I guess the straightforward answer is, never underestimate how much work it takes, and how much self-care that needs to happen in the process for there to be any kind of successful movement-building. Collaboration is actually so important, because if you are not working together, there leaves no room for that kind of self-care, and then everyone just gets burnt out really quickly. So, make sure that whenever you go into a movement, you have not just the moral support, but also the physical support of other people, because that labor is so taxing, that someone needs to be there to pick it up when you get really exhausted.

I also think it’s really important to be very aware of who’s doing labor in these movements. Oftentimes women of color bear the brunt of the labor, be that physical, mental, emotional labor, in these movements, and that weight really does need to be distributed evenly. And sadly, too often it’s not. And that’s with any movement I’ve been a part of, I’ve noticed the same pattern. That’s not to say that these movements haven’t been great, or that they haven’t been something that I’ve been so proud to be a part of, but it is something to be aware of, especially how it affects you and your body and your mental health.

What have been your experiences finding and building community here?

I think it’s different for everyone…mine has been kind of a roller coaster, in terms of moving into spaces, and moving out of spaces, and then just finding spaces where I feel like I could freely express myself.

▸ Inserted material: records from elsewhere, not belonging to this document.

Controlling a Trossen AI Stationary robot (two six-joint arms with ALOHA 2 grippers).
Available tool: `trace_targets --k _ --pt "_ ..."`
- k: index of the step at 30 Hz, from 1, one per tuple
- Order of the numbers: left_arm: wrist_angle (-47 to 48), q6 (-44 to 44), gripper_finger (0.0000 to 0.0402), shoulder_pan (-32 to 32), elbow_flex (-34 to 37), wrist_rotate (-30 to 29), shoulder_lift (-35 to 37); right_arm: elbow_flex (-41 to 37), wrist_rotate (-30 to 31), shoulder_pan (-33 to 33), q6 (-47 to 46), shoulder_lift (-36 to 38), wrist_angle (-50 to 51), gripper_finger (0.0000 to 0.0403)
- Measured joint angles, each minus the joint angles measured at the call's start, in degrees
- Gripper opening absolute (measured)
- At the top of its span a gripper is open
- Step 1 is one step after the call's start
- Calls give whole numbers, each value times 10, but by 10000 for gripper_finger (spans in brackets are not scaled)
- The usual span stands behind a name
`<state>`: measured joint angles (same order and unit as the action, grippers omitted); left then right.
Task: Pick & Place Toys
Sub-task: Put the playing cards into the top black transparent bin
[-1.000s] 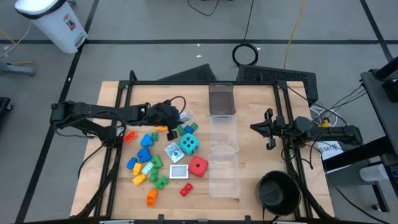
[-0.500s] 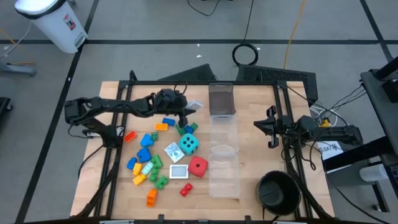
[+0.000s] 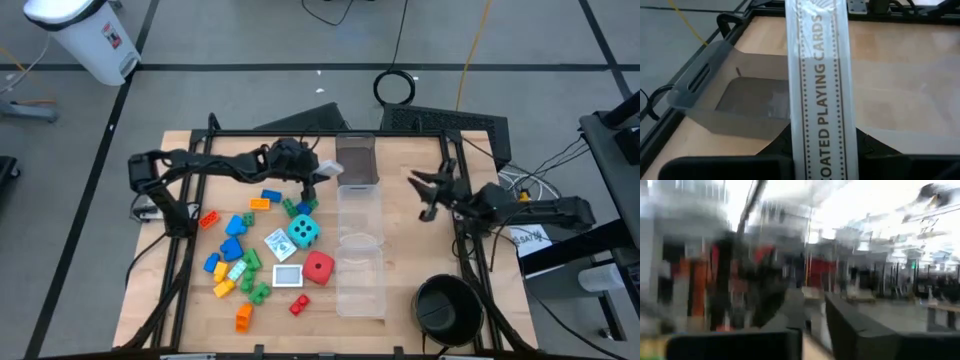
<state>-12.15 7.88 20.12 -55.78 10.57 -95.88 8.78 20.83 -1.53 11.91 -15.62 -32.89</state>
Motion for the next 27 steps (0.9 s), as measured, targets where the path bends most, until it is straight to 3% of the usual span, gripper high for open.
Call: trace_targets --k 9,12,17,22,27 --pt "2 11 83 -13 -19 0 -14 172 15 -76 -84 -301 58 236" --pt "4 16 85 -21 -19 0 -14 224 -46 -106 -97 -408 60 266" --pt "6 25 86 -31 -19 0 -14 294 -202 -144 -115 -559 55 267" --pt "11 36 87 -40 -19 -1 -13 318 -268 -172 -118 -656 -14 244" --pt "18 31 87 -41 -19 -1 -13 327 -304 -184 -128 -681 -30 204"
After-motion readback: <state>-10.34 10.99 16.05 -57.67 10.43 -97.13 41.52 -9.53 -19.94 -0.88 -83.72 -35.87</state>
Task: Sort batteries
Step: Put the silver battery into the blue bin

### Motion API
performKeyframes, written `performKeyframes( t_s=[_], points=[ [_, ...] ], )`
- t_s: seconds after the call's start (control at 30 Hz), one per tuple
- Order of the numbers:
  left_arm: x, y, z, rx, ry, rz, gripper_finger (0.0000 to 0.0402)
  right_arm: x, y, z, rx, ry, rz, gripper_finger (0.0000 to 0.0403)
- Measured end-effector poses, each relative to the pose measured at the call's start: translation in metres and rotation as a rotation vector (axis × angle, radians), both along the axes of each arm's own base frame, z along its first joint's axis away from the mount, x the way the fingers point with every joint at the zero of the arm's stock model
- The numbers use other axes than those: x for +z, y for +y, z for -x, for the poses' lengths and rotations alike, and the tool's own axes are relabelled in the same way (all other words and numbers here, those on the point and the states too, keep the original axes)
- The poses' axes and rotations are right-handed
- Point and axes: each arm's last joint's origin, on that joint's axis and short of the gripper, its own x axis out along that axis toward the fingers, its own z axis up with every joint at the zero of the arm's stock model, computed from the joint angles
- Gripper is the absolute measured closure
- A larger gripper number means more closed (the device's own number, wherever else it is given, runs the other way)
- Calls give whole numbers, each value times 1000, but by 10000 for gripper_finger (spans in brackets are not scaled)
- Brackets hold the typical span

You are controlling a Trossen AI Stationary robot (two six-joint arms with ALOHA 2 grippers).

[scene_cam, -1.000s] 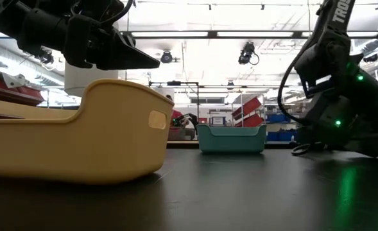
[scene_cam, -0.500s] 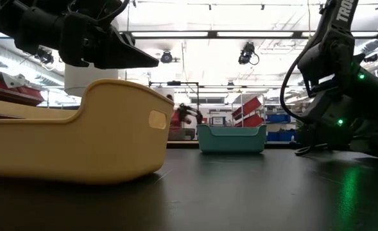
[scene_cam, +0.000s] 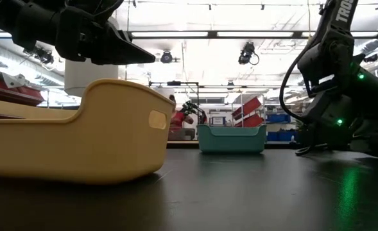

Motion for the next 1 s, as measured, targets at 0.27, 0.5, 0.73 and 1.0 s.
performKeyframes(
  t_s=[0.27,0.5,0.73,1.0],
  points=[
    [-1,0,0,0,15,-2,324,1,4,-3,-14,7,-11,284],
    [-2,0,1,1,24,-4,324,3,16,-4,24,6,27,201],
    [-3,0,1,1,30,-4,324,1,34,3,130,-6,8,126],
    [-3,0,1,-1,34,-2,324,0,39,7,167,-3,-52,132]
  ],
)
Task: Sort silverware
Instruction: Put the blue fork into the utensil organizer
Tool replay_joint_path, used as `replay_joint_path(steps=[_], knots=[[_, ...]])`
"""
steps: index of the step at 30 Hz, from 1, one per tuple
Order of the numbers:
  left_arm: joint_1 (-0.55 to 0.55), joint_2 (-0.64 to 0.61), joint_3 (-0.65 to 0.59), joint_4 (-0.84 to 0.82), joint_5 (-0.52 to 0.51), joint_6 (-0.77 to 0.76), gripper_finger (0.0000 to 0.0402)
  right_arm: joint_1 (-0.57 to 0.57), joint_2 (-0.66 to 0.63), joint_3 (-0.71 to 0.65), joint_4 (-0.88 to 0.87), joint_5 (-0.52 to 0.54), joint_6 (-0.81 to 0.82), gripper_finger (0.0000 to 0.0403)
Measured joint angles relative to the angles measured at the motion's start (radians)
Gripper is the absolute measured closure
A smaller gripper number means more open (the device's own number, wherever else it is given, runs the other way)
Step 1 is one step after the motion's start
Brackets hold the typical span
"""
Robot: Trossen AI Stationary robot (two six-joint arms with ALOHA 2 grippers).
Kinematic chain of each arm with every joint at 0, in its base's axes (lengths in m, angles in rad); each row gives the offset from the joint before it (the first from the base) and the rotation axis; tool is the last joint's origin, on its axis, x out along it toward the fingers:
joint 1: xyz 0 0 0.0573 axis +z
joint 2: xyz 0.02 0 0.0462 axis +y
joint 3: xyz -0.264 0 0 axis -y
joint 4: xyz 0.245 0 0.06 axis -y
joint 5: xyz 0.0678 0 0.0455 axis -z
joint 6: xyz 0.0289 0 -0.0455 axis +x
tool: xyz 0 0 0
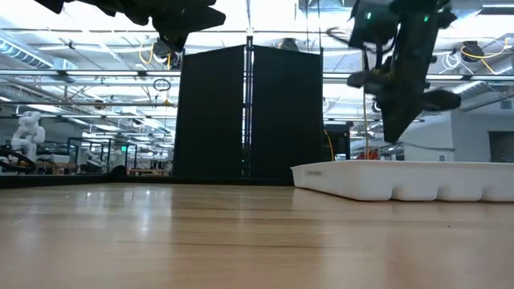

I decided my sophomore year that I didn’t want to be separated from some of the people I’d lived with, and that I wanted more of a community of women, so I joined a sorority, realized that was awful. Not because sororities themselves are awful, but because it just wasn’t a radical space that I needed to be around. I don’t regret it..and I acknowledge that those spaces are very important for so many people, but they’re not what I needed. And what I needed was like a radical space for people of color…and so while I was looking for a space that was about women, I wanted a space that was more centered around women of color, and their needs.

I had one foot in each of these spaces at the same time, and so my transition was just kind of [about] where I felt most comfortable, and where I felt happiest.

Favorite/most radical professor(s)?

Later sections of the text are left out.